Blair pede a líderes religiosos que parem de reprovar uso de preservativos

LONDRES, 1º dez (AFP) - O primeiro-ministro britânico Tony Blair pediu nesta sexta-feira aos líderes religiosos que "enfrentem a realidade" e parem de reprovar o uso dos preservativos no combate à Aids.

Em entrevista à emissora musical MTV, Tony Blair, um anglicano praticante que às vezes assiste à missa acompanhado de sua esposa católica, Cherie, se mostrou extremamente crítico quanto à posição do Vaticano sobre a contracepção.

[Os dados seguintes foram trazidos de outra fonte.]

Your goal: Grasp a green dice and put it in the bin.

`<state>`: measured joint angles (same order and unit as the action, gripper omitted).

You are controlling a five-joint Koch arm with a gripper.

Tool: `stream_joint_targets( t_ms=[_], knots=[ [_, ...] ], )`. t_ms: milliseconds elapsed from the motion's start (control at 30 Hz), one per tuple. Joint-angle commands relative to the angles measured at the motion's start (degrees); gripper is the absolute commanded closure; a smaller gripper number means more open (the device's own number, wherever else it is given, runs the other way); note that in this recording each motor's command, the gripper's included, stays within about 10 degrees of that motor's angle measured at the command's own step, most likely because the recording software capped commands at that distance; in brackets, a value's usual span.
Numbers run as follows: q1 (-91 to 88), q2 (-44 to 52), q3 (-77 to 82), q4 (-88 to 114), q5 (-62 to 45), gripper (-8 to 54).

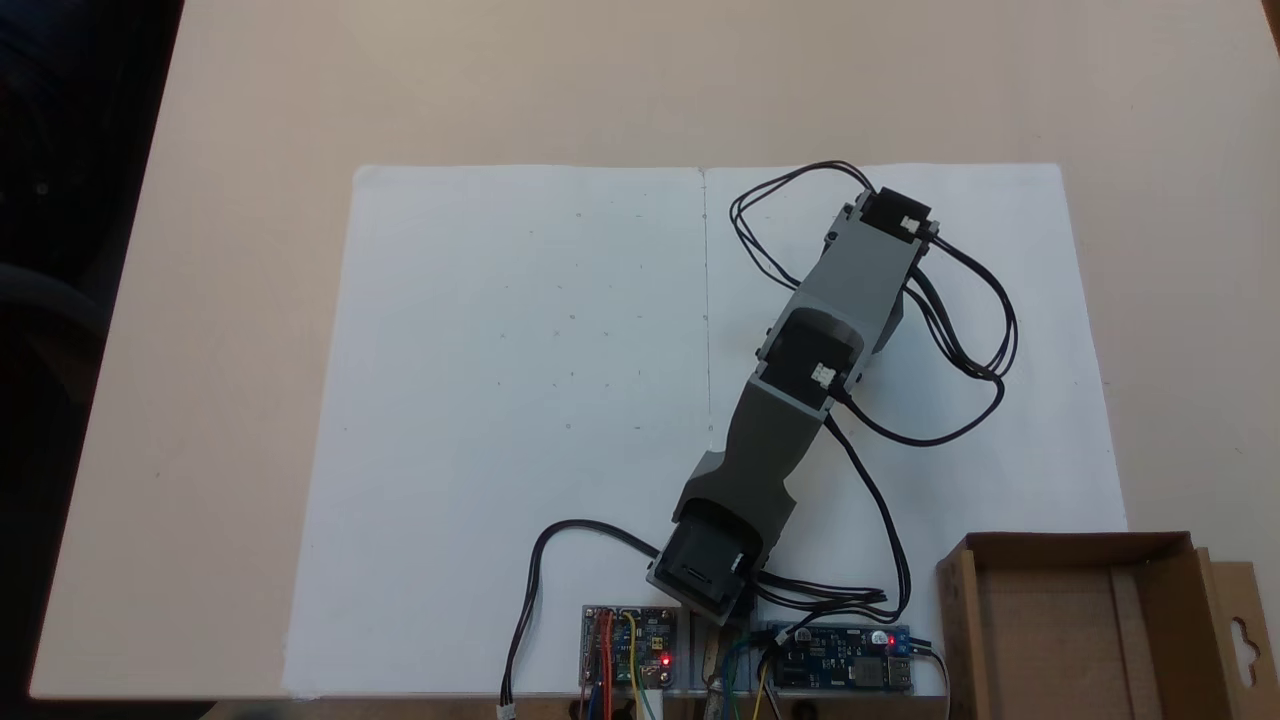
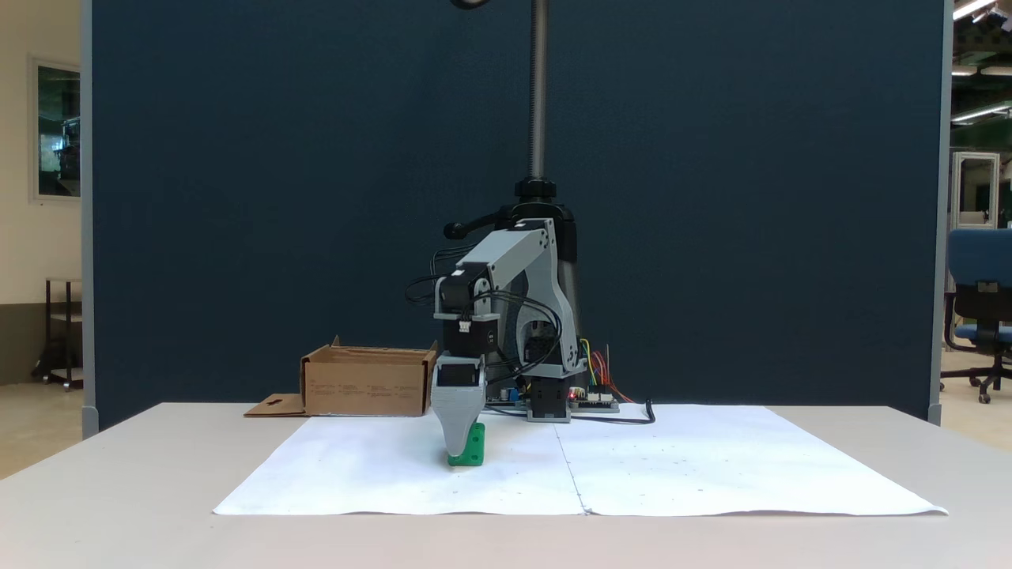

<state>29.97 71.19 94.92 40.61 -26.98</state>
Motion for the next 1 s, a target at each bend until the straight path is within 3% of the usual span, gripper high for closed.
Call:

"Eu acho que se todas as igrejas e organizações religiosas enfrentassem a realidade, seria melhor", afirmou, falando por ocasião do Dia Mundial de Luta contra a Aids.

"O perigo é que se houver uma interdição geral da hierarquia religiosa (...

), as pessoas serão desencorajadas a (recorrer ao preservativo) em circunstâncias em que precisam proteger suas vidas", explicou.

O risco é particularmente sensível para as pessoas que trabalham no "comércio sexual", ressaltou.

Blair falou depois que o Vaticano, que se opõe a qualquer forma de contracepção com exceção da abstinência sexual (total ou temporária) e reprova o uso do preservativo mesmo para profilaxia, deu sinais de que poderia abrandar suavemente sua posição.

O Papa Bento XVI encomendou um projeto de documento sobre o uso dos preservativos. Alguns prelados defendem admitir o uso em circunstâncias bem particulares e muito limitadas, como por exemplo quando algum dos cônjuges legitimamente casados tiver se contaminado com o vírus HIV durante uma transfusão sangüínea.